## [What you will do]
Return, exactly as written, every line from the first line of the data below through the line that contains "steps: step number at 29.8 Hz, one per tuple".

((

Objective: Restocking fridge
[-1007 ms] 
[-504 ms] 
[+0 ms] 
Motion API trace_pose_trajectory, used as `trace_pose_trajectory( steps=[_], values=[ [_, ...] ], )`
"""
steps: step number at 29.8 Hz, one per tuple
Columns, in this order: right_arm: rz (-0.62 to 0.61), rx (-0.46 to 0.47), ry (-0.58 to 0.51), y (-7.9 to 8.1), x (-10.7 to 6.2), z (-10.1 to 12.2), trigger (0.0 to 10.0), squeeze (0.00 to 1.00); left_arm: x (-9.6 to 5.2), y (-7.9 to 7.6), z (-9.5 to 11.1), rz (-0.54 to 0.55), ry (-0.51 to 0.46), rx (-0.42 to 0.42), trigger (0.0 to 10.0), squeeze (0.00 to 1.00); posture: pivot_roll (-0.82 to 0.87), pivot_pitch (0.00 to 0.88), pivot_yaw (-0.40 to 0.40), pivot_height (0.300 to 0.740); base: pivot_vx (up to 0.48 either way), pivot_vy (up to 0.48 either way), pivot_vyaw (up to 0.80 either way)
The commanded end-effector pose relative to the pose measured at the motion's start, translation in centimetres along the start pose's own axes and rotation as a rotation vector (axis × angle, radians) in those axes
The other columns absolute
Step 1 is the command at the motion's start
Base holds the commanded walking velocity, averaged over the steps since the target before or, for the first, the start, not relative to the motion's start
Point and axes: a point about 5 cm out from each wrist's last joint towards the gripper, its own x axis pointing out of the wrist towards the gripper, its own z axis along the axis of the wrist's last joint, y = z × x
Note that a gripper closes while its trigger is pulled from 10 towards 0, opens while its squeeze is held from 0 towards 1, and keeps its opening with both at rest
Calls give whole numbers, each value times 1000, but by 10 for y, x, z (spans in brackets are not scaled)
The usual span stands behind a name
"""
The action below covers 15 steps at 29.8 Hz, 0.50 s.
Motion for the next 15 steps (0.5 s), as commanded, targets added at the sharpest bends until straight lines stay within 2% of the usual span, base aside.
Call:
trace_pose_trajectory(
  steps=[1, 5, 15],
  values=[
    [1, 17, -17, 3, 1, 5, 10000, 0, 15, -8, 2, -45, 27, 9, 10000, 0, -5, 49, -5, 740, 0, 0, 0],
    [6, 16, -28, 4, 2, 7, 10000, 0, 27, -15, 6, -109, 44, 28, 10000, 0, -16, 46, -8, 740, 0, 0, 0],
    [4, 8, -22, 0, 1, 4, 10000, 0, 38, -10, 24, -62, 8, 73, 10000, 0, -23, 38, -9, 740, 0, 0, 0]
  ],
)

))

## [Response]
Objective: Restocking fridge
[-1007 ms] 
[-504 ms] 
[+0 ms] 
Motion API trace_pose_trajectory, used as `trace_pose_trajectory( steps=[_], values=[ [_, ...] ], )`
"""
steps: step number at 29.8 Hz, one per tuple

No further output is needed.